Salomon has been a Chartered Financial Analyst since 1995. In 1992, he was named a Fellow of the Society of Actuaries. Joel Salomon is a prosperity coach who helps others overcome obstacles standing in the way of their financial freedom. In 2021, Joel published Personal Money Management bestseller, Infinite Love and Money with Mollie Singh. In 2019, Joel published The 9 Money Rules Millionaires Use: Only The Unconventional Ones, which was a bestseller in both self-help and personal finance. In 2018, he published Mindful Money Management: Memoirs of a Hedge Fund Manager, which also was a bestseller.
Joel is an award-winning speaker and frequent podcast guest. He has led over 20 workshops teaching the concepts of how to overcome limiting beliefs. He has spoken at numerous Rotary and Lions’ Clubs in the New York Metropolitan area and at Mercy College’s MBA program, as well as at Mike Dooley’s Infinite Possibilities Training Conference in New Orleans in March 2018 and again in 2021. He has also taught finance to teenagers at the annual Girls Scouts Conference in Connecticut and the Boys and Girls Club in Stamford, Connecticut.

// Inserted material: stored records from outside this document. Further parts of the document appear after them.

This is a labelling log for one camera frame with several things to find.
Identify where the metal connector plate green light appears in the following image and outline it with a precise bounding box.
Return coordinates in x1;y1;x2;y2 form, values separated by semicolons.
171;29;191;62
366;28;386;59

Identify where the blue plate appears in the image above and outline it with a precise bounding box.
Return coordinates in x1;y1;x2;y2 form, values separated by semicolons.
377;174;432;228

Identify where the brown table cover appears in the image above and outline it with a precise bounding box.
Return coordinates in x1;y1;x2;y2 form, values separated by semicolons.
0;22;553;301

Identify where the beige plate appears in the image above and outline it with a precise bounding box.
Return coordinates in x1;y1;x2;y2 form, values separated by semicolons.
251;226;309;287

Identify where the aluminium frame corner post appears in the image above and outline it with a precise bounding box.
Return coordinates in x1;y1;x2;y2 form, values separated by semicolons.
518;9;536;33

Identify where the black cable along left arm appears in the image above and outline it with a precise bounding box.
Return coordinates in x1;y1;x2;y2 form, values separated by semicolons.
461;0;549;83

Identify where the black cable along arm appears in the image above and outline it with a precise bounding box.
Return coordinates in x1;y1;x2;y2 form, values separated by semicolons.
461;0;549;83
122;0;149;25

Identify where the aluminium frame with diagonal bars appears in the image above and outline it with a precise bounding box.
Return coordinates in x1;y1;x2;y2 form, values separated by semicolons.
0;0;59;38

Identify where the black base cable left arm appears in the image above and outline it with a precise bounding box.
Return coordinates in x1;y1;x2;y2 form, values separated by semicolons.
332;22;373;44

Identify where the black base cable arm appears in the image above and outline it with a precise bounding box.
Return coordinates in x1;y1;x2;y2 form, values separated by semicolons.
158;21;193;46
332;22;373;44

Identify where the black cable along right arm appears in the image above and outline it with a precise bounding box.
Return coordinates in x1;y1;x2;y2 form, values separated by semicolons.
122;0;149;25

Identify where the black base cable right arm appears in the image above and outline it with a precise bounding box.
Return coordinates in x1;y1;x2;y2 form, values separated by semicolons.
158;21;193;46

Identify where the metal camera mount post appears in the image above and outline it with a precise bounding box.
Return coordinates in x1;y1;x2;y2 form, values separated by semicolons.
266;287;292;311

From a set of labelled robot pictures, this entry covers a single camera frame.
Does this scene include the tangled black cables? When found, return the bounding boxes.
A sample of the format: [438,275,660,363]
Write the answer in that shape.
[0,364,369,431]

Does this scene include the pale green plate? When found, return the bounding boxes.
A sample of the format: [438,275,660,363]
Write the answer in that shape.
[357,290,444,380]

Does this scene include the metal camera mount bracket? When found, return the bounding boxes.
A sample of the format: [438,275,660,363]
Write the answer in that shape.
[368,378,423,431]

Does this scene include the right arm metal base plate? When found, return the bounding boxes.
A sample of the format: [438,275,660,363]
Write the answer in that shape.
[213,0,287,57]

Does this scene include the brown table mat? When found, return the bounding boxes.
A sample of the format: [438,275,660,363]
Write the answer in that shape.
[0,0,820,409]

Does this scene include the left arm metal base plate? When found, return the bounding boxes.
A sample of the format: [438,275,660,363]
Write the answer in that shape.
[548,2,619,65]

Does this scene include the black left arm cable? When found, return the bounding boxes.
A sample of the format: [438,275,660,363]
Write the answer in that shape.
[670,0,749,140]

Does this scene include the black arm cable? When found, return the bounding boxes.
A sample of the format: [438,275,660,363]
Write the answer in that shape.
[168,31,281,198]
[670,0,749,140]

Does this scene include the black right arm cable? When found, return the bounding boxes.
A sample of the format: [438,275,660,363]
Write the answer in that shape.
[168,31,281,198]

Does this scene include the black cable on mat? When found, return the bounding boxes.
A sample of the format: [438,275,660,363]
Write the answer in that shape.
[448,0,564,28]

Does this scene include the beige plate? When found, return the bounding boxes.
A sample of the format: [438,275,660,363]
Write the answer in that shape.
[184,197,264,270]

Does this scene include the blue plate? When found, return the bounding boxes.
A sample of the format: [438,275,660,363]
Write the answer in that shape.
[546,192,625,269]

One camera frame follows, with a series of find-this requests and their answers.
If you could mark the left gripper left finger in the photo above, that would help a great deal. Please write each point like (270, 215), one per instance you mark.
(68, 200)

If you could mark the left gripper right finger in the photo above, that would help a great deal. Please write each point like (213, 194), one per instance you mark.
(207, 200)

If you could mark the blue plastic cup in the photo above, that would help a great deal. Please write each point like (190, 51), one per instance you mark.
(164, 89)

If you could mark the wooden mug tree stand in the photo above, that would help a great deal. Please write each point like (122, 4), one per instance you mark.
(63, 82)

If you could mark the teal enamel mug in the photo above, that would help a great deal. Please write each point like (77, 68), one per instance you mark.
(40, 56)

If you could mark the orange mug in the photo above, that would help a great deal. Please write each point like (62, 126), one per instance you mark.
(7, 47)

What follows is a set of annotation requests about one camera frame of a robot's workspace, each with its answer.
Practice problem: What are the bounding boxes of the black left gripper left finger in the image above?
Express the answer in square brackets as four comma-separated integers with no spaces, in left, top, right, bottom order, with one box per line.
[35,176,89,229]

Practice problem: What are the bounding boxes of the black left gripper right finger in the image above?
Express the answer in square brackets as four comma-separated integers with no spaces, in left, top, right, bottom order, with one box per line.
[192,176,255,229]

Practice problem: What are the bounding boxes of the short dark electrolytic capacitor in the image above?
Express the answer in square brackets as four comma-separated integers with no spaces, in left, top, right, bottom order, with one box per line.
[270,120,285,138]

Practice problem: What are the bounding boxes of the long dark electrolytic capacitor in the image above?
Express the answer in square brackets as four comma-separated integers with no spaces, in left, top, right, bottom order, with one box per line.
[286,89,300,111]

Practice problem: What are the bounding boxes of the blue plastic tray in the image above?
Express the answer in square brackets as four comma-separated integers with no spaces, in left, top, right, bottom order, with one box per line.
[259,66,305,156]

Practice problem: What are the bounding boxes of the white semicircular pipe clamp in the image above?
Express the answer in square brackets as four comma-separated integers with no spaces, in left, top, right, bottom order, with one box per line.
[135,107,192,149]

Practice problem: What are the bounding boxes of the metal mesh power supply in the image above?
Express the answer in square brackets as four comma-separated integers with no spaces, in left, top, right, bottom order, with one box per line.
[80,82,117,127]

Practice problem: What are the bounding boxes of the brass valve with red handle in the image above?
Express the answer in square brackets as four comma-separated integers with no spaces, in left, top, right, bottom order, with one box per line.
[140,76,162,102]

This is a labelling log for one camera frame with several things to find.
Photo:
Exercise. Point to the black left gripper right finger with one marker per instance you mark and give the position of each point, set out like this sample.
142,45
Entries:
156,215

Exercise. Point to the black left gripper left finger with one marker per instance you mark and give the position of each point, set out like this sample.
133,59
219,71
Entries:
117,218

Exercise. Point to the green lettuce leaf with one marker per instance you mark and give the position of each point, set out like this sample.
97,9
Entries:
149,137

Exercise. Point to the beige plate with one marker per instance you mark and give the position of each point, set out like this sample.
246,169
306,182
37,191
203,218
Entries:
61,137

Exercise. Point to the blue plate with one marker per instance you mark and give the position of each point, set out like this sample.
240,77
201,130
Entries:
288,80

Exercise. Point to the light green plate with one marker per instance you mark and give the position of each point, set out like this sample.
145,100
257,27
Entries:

He appeared on TV with CEO Money and Between the Covers. He has also been a guest on more than 50 podcasts including TalkRadio NYC, Westchester Talk Radio, VoiceAmerica, Redesigning Your Life with Sabrina Soto, Going Solo, Smashing The Plateau, The Matter of The Heart, Every Day is a New Day Show, Thrive Loud, the Award-Winning Nice Guys Podcast, The Financial Survival Network, and Think, Believe, Manifest. Joel has also been quoted in the Wall Street Journal, Newsday, U.S. News and World Report, and interviewed in Forbes and on Bloomberg Radio.
In 2012, he achieved a decades-long dream with the launch of his own hedge fund, SaLaurMor Capital (named after his two daughters, Lauren and Morgan). Salomon’s financial experience includes managing a $700 million long/short equity and credit portfolio for Citi. Salomon generated positive returns every full year during his time at Citi, including 2008, when the market suffered 40 percent losses and financial stocks—the only ones he was managing—collapsed 57%.